Are our scores misleading? #339

jakearchibald · 2020-06-30T12:13:23Z

https://twitter.com/boriscoder/status/1277937351164035078

Do we want people to switch to Rollup because it has a higher score? Well, no, and we explain that in our FAQ, but I'm not sure folks will see that.

I like the scores as 'a bit of fun', and something for tool maintainers to aim for, but should we add a disclaimer or something?

GijsWeterings · 2020-06-30T12:48:43Z

Random idea: Move the total scores to the bottom. Makes readers not immediately think "oh X is the best, whatever my usecase I'll just go for X" but does keep the challenge to the bundlers to improve their total scores :)

jakearchibald · 2020-06-30T14:01:57Z

That's certainly a quick fix. @argyleink @una: what do you think?

una · 2020-06-30T14:12:02Z

If we move4 the Summary section down, I think we'll want to rework the first section to have some more visual information and break up the text blocks. This doesn't seem like a quick fix as we'll need to rethink the IA:

Alternatively as a quick fix, we could add some text in the sidebar:

[EDIT] Or underneath:

argyleink · 2020-06-30T15:09:49Z

the data is the data, and people will be people; data above or below, people still the same 🤷

the scores arent misleading imo.

people will forever read the headline and bail or search for the headline / tldr so they can bail. what we've done is present the information from the top down, rollup up to unrolled. it's all there, and not in a raw format, in a multi-level digestible format. it'd only be misleading if we prevented folks from seeing more information and only gave them the card totals. which we arent: our data is open, transparent, and accessible.

i don't feel we need to change the design. nothing we can do to prevent incorrect extrapolation, i feel we've done our best here to prevent that already.

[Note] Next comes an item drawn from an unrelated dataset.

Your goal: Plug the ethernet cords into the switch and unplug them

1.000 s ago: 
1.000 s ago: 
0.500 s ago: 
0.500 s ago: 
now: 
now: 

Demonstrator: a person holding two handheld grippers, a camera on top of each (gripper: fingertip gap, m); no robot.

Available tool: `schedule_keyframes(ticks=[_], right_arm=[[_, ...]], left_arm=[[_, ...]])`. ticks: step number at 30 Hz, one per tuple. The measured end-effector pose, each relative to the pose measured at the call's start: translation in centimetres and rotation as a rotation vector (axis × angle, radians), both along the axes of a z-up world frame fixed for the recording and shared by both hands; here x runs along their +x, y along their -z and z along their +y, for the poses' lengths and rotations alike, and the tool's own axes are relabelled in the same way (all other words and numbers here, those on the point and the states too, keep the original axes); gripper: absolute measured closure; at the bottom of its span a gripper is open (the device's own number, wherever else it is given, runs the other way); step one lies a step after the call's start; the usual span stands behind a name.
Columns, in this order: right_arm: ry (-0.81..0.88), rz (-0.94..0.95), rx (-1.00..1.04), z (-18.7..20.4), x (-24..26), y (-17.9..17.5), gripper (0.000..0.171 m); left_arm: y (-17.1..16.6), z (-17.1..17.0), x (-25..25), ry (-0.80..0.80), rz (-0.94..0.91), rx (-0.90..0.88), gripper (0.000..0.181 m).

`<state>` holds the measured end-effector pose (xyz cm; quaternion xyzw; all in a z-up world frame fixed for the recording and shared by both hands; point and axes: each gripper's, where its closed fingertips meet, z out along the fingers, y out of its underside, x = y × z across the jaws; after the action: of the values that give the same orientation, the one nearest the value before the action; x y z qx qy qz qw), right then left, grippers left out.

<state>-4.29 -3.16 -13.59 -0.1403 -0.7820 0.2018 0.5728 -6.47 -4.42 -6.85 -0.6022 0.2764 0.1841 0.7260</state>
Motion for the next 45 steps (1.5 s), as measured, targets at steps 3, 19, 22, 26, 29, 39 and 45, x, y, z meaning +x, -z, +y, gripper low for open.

tomayac · 2020-06-30T15:37:25Z

One idea for the future could be to let people change the score weights. If one app doesn't use, say, web workers, they might want to opt out of anything that grades these aspects (i.e., set a weight of 0). If they don't mind overly much, but want still consider somewhat, say, lack of customization, they might set the related weights to 0.1. It could be interactive with sliders…

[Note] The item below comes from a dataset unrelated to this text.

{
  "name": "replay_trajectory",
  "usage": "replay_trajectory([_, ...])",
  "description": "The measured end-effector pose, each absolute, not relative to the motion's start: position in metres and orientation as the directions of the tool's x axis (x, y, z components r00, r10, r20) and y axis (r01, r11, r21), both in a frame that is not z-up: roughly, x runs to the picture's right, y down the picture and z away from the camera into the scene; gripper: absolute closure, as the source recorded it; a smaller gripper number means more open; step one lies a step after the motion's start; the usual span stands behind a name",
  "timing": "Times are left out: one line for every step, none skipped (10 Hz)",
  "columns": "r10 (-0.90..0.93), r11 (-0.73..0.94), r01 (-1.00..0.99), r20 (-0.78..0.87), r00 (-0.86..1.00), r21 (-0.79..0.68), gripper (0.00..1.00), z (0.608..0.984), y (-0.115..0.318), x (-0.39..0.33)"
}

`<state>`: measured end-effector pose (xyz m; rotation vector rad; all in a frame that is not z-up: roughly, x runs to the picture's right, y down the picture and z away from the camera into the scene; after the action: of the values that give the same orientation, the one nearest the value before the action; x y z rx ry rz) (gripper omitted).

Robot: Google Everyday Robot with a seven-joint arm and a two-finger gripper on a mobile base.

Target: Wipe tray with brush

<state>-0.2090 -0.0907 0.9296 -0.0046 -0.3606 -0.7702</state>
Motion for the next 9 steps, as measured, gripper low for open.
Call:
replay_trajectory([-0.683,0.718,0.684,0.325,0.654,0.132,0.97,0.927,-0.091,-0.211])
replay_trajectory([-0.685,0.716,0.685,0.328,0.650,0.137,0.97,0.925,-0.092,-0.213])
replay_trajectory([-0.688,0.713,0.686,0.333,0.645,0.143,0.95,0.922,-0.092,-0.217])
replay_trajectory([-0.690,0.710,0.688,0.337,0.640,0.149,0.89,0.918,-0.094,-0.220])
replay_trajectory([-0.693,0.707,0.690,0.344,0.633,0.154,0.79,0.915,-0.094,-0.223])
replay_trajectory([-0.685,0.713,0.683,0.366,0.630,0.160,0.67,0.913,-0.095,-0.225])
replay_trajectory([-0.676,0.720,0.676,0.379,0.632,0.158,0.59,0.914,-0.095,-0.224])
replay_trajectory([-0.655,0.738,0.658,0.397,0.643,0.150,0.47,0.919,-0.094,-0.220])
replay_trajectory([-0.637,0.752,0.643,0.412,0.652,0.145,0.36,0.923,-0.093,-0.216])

surma · 2020-06-30T15:48:08Z

We already have weights for the tests, so letting those be customized sounds like an interesting idea.

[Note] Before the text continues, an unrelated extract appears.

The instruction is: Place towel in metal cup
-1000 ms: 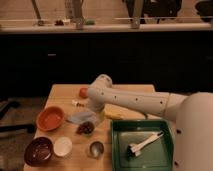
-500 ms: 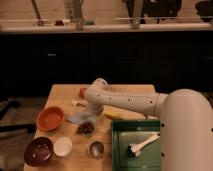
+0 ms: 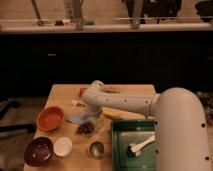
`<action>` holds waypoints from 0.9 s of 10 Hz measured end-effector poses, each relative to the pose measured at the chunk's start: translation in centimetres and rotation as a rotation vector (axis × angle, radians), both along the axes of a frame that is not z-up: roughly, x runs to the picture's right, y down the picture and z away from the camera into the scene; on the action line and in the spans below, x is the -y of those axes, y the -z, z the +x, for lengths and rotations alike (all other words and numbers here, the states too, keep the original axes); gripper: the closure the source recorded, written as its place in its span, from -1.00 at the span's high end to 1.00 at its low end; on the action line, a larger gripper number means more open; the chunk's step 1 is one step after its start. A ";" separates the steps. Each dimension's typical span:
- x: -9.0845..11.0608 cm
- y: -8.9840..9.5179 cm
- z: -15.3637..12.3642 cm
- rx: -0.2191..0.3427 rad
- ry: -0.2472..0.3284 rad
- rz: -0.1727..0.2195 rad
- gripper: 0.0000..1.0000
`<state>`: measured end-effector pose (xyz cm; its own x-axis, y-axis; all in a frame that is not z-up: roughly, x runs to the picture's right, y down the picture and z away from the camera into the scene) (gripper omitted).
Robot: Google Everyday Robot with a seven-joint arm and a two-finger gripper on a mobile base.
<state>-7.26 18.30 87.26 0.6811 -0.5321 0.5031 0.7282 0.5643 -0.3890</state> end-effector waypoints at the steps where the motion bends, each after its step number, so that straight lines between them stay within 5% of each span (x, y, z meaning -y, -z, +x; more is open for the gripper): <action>1: -0.4 -0.1 -0.2 -0.006 0.017 -0.006 0.60; 3: -0.9 -0.6 -0.3 -0.020 0.046 -0.014 0.55; 9: -0.6 -0.6 0.7 -0.043 0.078 -0.021 -0.58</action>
<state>-6.51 18.91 87.81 0.6591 -0.5740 0.4858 0.7520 0.4975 -0.4323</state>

una · 2020-06-30T15:49:18Z

I think that's an interesting idea. It would be a nice future feature to allow for customized scores based on user needs, but it feels like this might be better placed on a "frameworks" overview page or elsewhere, as this would essentially become a recommendation engine or wizard. Currently, the site intention is to present the research data without specific recommendations.

surma · 2020-06-30T16:06:28Z

@jeremy-coleman How so? If you can provide us with a way for browserify to consume es modules, please let us know (but this should be in a separate issue).

GijsWeterings · 2020-06-30T22:51:38Z

the data is the data, and people will be people; data above or below, people still the same

I respectfully (partly) disagree. To a degree yes, the same info is there and you can pull your own weird conclusions from it no matter what. That said, humans seeing a total score above the fold have drawn conclusions before looking at the rest of the data. Presenting context about the test, the individual test results and then a summary gives users more incentive to see more of the page, catching visuals of certain bundlers scoring better in certain categories, before arriving at a conclusion.

I'd (again) propose moving the conclusions down, with a clear disclaimer on them, and using the first viewport to set expectations of the page

the scores arent misleading imo

They are not, if set in the appropriate context of the set of tests chosen. That information is extremely important and my worry as well as the person on Twitter that sparked this issue is that just seeing the rollup doesn't imply the explicit need for the context enough.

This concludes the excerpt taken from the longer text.